# Garlic for Yeast infections in dogs



## Megabeth (Aug 7, 2008)

My wirehair/lab mix has persistent yeast infections in her ears as well as dry itchy skin. I read on "the interwebs"  that garlic in combo with other things can help. Anyone know what form of garlic would work: powder, pills, oil, real or ??? Also, does the dog end up smelling strongly of garlic? We are so tired of the yeasty smell that garlic probably would be a nice change!!


----------



## Bearfootfarm (Jul 13, 2006)

> My wirehair/lab mix has persistent yeast infections in her ears


I don't know about garlic, and I doubt it would do much, but I know this will help:



> Blue Power Ear Wash Recipe:
> 
> 16 Oz. Isopropyl Alcohol
> 
> ...


----------



## Megabeth (Aug 7, 2008)

We have done washes and drops. They work, but the yeast keeps returning. Just looking for options. Garlic seemed like a good, cheap thing to try. Of course, sometimes Google advice is worth Bout what you pay for it!


----------



## GrannyCarol (Mar 23, 2005)

Try feeding your dog yogurt every day. You can also try putting a small amount of warm yogurt in her food. Getting the good bacteria to grow will help with the yeast problem. Keep your dog clean and be sure she gets dry when its washed. 

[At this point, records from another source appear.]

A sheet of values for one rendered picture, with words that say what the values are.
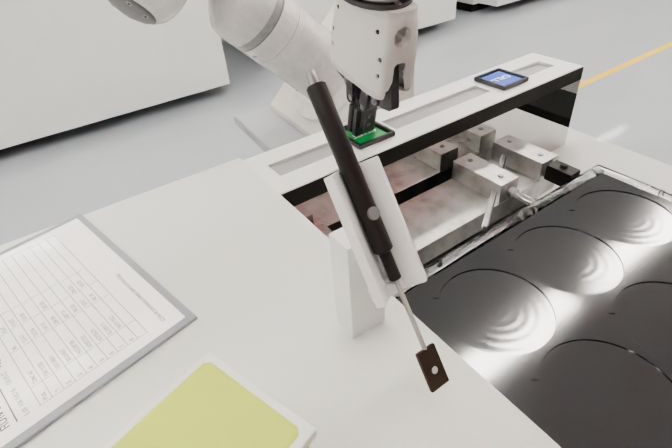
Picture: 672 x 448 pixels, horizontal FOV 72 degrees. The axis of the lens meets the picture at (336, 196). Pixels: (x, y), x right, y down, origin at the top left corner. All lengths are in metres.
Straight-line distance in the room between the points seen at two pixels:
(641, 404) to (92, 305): 0.42
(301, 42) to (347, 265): 0.56
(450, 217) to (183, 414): 0.42
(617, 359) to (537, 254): 0.13
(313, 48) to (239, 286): 0.52
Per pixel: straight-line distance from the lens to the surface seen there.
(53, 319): 0.43
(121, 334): 0.39
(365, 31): 0.50
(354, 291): 0.31
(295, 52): 0.80
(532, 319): 0.46
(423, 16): 4.30
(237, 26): 0.77
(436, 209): 0.60
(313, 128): 0.89
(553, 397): 0.42
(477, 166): 0.64
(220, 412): 0.24
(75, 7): 3.05
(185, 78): 3.27
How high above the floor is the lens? 1.24
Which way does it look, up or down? 35 degrees down
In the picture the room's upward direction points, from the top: 4 degrees counter-clockwise

Too much garlic isn't very good for dogs, some for flavoring is ok, but in large amounts it can cause them problems. 

You can check into allergies and thyroid issues, which are closely related. I've found that allergies make the ears itchy, then the scratching flares up into a yeast (or other) infection. Particularly, if you are in Coastal OR, check your house for mold and mildew and maybe run a de-humidifier. My folks in Seattle had some serious ear troubles in their English Setter from the damp climate there. In Eastern WA, their dog cleared up with almost no treatment in two weeks! 

Be sure your dog is not sleeping on anything with cedar or cedar oil in it, cedar may repel fleas, but it's very irritating to the skin too. You can use vit E cream on her skin and in her ears, its very healing and soothing. 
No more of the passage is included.